═══ Records for processing ═══

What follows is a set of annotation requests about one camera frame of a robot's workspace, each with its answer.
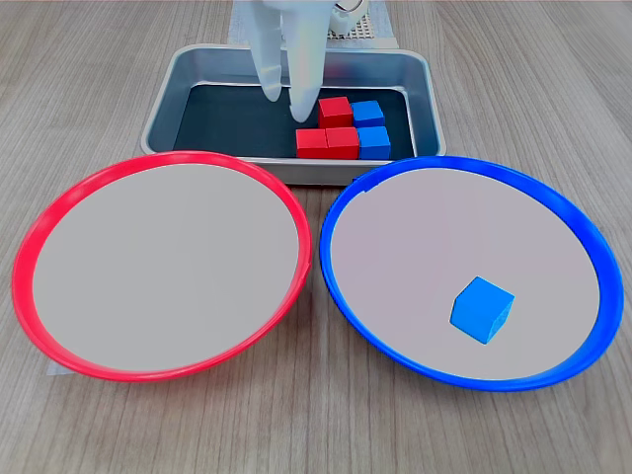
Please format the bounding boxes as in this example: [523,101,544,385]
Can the steel tray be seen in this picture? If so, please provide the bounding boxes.
[140,42,447,187]

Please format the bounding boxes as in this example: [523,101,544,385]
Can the black mat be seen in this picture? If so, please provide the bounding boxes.
[173,83,415,162]

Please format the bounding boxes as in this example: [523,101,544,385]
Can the blue cube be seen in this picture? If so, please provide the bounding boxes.
[350,100,386,129]
[356,125,392,161]
[449,276,516,346]

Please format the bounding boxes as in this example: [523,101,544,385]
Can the red cube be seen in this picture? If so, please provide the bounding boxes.
[317,96,355,130]
[295,128,329,160]
[325,126,360,161]

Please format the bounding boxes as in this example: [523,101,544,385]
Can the white plate with red rim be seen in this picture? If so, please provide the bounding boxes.
[12,150,313,384]

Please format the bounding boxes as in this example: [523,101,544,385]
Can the white plate with blue rim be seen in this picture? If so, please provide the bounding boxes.
[319,155,625,392]

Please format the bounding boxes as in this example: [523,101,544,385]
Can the pale perforated plate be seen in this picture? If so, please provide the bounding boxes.
[325,12,375,41]

═══

Please copy exactly, and only, the lines from the line containing "Can the white plate with red" through the last line of the records, with both ends included.

* _Response box_:
Can the white plate with red rim be seen in this picture? If so, please provide the bounding boxes.
[12,150,313,384]

Please format the bounding boxes as in this example: [523,101,544,385]
Can the white plate with blue rim be seen in this picture? If so, please provide the bounding boxes.
[319,155,625,392]

Please format the bounding boxes as in this example: [523,101,544,385]
Can the pale perforated plate be seen in this picture? If so, please provide the bounding boxes.
[325,12,375,41]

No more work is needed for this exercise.